Deux révolutions

Ken Tapping, le 1 février 2012

Dans le ciel, cette semaine…

  • Deux planètes éclatantes éclipsent les étoiles dans le ciel nocturne, tels les feux d’atterrissage d’un avion.
  • Vénus luit au sud-ouest, peu après le crépuscule; vous trouverez Jupiter plus haut, sur la gauche. Vénus brille davantage et d’un éclat plus blanc.
  • Mars se lève vers 21 h et Saturne à minuit.
  • La Lune sera pleine le 7 février.

Au cours des dernières décennies, deux révolutions ont secoué l’astronomie. En premier est venue la révolution des nouveaux instruments, fruits des technologies développées depuis peu. S’ensuit un changement dans la manière dont les télescopes sont utilisés. Auparavant, les instruments les plus vieux servaient aux relevés, c’est-à-dire à la collecte d’une masse de données générales plutôt que de données précises sur des objets d’un intérêt particulier. Le temps d’observation dans les nouvelles installations, à la fine pointe de la technologie, était trop précieux pour qu’on le gaspille sur des projets de longue haleine. Deux difficultés s’ajoutaient à la poursuite de telles études : nous étions mal équipés pour traiter des données aussi volumineuses et nous ne possédions pas les outils permettant d’exploiter celles-ci efficacement. Ce qui ne veut pas dire qu’on n’admettait pas l’importance de tels travaux. Pour établir ce qui différencie vraiment certains objets, il est essentiel de les comparer à de nombreux autres. En effet, pour déterminer si Jean est plus grand que la moyenne, on doit comparer sa taille à celle d’une multitude d’hommes. La même règle s’applique aux étoiles, aux planètes, aux galaxies, comme à tout le reste.

Pareilles études sont maintenant monnaie courante. Nous disposons d’instruments capables de recueillir des données très variées sur de nombreux objets à la fois, nous avons les systèmes capables de traiter et de stocker ces données, et nous possédons des outils spéciaux pour les examiner. Certaines méthodes employées pour cela font appel à des techniques exotiques comme l’intelligence artificielle, l’extraction de données et une nouvelle discipline baptisée « visualisation des données ». Ce qui m’amène à la deuxième révolution, plus tranquille, mais dont l’impact s’avère tout aussi grand.

Jusqu’à récemment, les données émanant d’une période d’observation dans un observatoire financé par les deniers publics, comme celui du télescope Canada-France-Hawaï, n’étaient accessibles qu’aux astronomes responsables des observations. Désormais, grâce au stockage peu coûteux des données et à l’Internet, la donne a changé. Après un certain temps, la majeure partie des données échouent dans des dépôts où n’importe qui est en mesure de les consulter et de les télécharger. Bon nombre de découvertes résultent d’une deuxième lecture de données obtenues au départ à d’autres fins.

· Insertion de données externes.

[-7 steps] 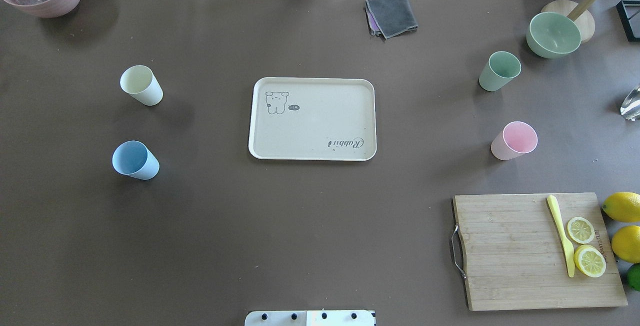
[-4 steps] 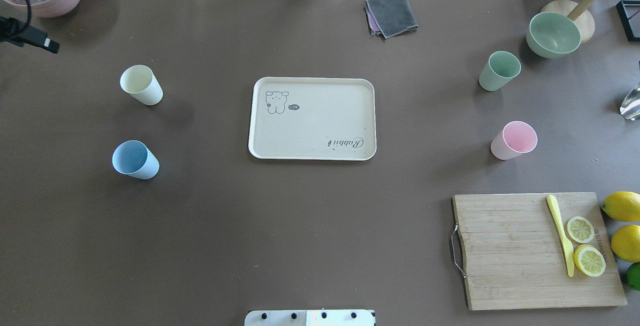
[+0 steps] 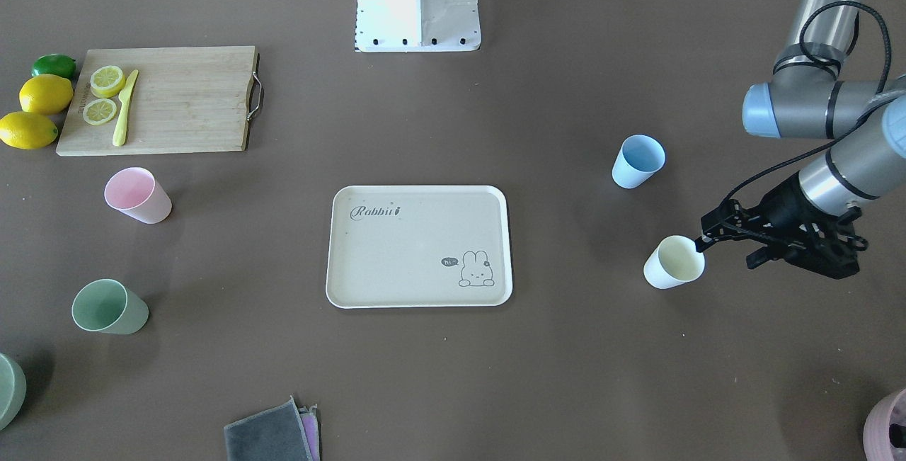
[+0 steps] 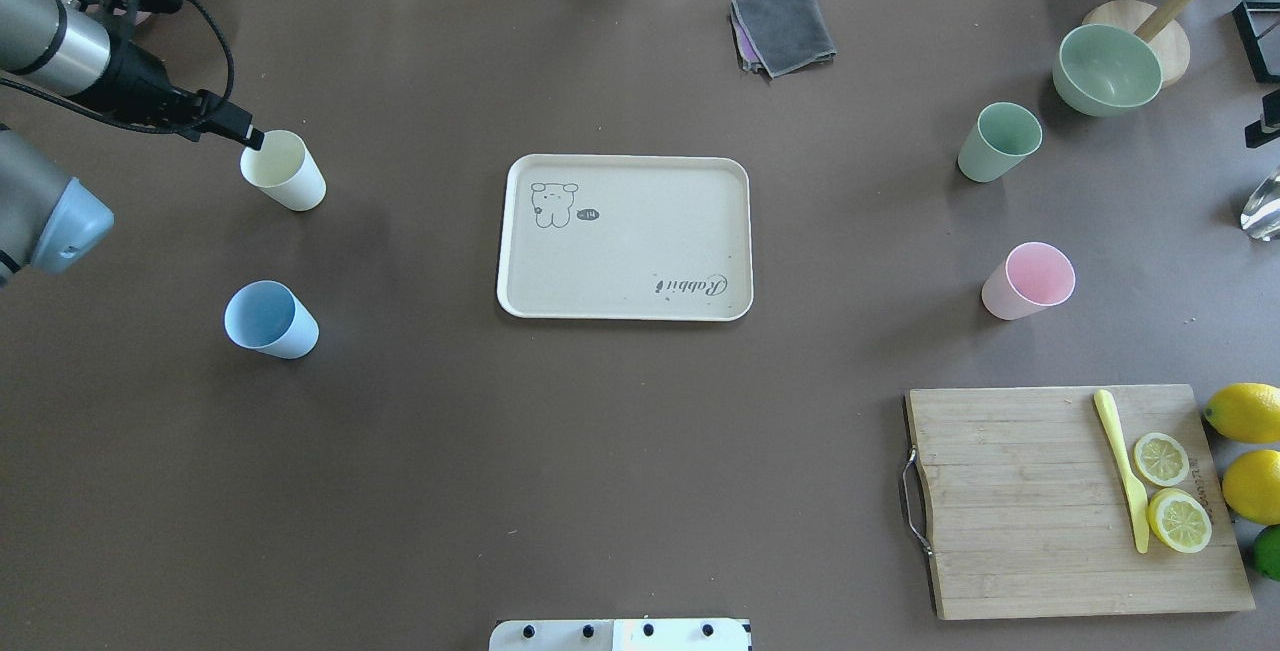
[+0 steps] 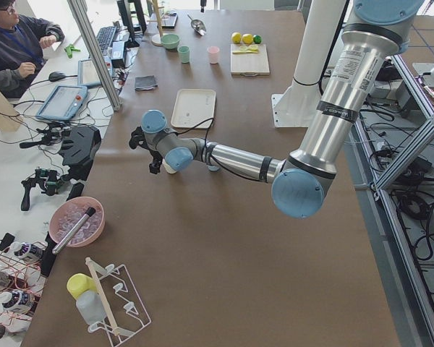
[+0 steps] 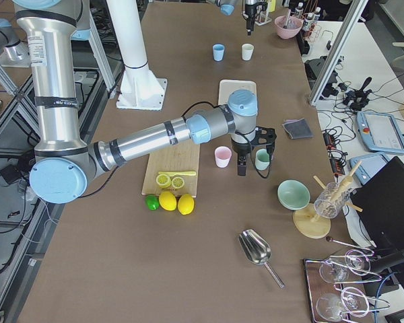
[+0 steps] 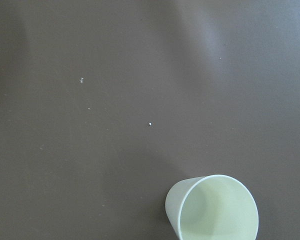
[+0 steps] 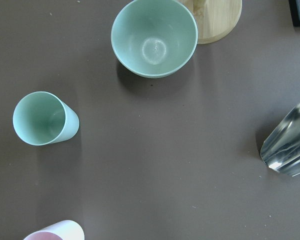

Nous avons progressé encore plus. Maints observatoires, tant professionnels qu’amateurs, affichent dorénavant leurs données sur le Web presque immédiatement après qu’elles ont été saisies. Pour voir des images du Soleil prises dans l’heure ou dans les heures qui viennent de passer, il suffit d’effectuer une recherche sur le Web. Quelques observatoires peuvent même être exploités directement par l’Internet. Vous aimeriez des images prises par le télescope Hubble ou des données venant des sondes martiennes? Vous n’avez qu’à vous servir. Inutile d’être un scientifique de profession. En plus de faire fructifier les sommes injectées dans la recherche, ces révolutions mettent la science à la portée de chacun. Voilà qui devrait faire s’épanouir les scientifiques en herbe.

Il y a peu, une jeune fille de 10 ans du Nouveau-Brunswick (Canada) appelée Kathryn Gray découvrait une supernova, l’explosion d’une étoile dans une galaxie lointaine, grâce aux données des observations offertes sur l’Internet. L’accès aux données des appareils de premier plan ou presque n’est désormais plus réservé à de rares fortunés. Dommage que ce n’était pas le cas quand j’ai débuté dans le métier.

Ken Tapping est astronome à l’Observatoire de radio-astrophysique du Conseil national de recherches, à Penticton (C.-B.), V2A 6J9.